Workers at Activision Subsidiary Raven Software Form Labor Union

Samson Amore

Samson Amore is a reporter for dot.LA. He previously covered technology and entertainment for TheWrap and reported on the SoCal startup scene for the Los Angeles Business Journal. Samson is also a proud member of the Transgender Journalists Association. Send tips or pitches to samsonamore@dot.la and find him on Twitter at @Samsonamore. Pronouns: he/him

Workers at Activision Subsidiary Raven Software Form Labor Union
Photo by Amr Taha™ on Unsplash
Workers at Activision Blizzard subsidiary Raven Software have formed a new labor union and are seeking voluntary recognition by the Santa Monica-based video game publisher, just days after it announced plans to sell itself to Microsoft for nearly $70 billion.

More than 30 employees at the Activision-owned game developer’s quality assurance testing department have formed the Game Workers Alliance, a union created under the nationwide Communications Workers of America labor guild. The effort is part of the CWA’s ongoing Campaign to Organize Digital Employees, which has sought to unionize Activison’s roughly 10,000 employees.

Wisconsin-based Raven Software—which was acquired by Activision in 1997 and works primarily on the hugely popular “Call of Duty” series—is the first business unit within Activision to form a labor union. The move comes one month after independent developer Vodeo Games voluntarily recognized a union formed by its workers, making it the first certified labor union at a North American video game studio.

The Game Workers Alliance, however, would be the first union at a major AAA game publisher. If Activision opts not to voluntarily recognize the union by later this month, the workers will move forward with a National Labor Relations Board-sponsored vote that would force recognition and give them the right to collectively bargain a labor contract.

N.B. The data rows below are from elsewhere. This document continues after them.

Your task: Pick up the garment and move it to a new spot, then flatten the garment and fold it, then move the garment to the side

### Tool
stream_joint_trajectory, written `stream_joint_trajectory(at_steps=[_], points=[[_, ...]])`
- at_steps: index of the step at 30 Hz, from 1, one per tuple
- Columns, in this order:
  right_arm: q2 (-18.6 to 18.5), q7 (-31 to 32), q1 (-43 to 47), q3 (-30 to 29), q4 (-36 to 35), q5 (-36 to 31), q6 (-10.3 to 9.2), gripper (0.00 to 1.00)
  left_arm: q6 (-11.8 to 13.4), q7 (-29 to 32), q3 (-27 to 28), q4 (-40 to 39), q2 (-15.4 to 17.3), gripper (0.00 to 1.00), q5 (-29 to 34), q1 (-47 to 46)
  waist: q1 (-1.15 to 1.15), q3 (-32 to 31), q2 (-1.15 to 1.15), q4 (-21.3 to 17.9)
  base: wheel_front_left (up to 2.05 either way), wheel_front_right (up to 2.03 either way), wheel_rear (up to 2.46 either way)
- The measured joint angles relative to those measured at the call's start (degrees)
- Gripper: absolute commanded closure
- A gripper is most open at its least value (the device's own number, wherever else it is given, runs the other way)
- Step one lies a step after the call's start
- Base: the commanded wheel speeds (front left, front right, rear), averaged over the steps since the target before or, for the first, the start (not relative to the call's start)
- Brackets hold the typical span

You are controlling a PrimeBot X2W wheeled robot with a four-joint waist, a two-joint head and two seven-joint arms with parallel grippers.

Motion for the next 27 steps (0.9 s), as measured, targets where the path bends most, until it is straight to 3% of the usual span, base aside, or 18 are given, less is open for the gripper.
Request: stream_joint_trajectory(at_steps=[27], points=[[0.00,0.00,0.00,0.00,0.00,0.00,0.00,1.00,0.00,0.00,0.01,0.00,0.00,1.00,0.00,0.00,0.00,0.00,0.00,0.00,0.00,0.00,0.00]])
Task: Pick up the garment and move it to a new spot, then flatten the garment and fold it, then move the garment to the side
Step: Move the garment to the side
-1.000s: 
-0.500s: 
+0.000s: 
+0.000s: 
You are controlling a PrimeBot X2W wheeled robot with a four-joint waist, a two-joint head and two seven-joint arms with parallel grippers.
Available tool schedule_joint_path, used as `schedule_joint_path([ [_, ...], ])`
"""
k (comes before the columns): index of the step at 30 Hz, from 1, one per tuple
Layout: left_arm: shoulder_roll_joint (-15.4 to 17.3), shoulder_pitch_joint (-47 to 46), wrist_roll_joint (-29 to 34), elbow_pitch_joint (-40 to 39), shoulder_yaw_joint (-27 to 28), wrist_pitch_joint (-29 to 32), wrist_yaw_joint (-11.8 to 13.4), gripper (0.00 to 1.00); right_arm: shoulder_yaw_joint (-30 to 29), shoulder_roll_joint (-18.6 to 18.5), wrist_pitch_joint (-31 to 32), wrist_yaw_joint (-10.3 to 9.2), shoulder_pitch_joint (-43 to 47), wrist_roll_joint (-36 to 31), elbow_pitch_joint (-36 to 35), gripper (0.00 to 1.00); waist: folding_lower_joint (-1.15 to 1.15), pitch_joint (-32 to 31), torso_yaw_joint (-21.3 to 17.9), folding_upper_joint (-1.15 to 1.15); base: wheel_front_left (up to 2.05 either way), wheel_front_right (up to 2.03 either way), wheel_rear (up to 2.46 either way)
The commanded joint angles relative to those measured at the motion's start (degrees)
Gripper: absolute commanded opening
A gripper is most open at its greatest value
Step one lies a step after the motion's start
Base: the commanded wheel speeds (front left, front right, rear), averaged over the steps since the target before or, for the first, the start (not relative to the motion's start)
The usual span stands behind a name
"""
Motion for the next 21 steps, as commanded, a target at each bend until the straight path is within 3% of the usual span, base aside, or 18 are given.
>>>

In a statement, an Activision spokesperson said the company “is carefully reviewing the request for voluntary recognition from the CWA.”

“While we believe that a direct relationship between the company and its team members delivers the strongest workforce opportunities, we deeply respect the rights of all employees under the law to make their own decisions about whether or not to join a union,” the spokesperson said.

Raven Software employees have been on strike for five weeks after commencing a work stoppage on Dec. 6 to protest Activision’s decision to lay off a dozen quality assurance testers working on its first-person shooter titles. The work stoppage was Activision’s third in five months, with employees having also downed tools in protest of the company’s handling of workplace sexual misconduct allegations.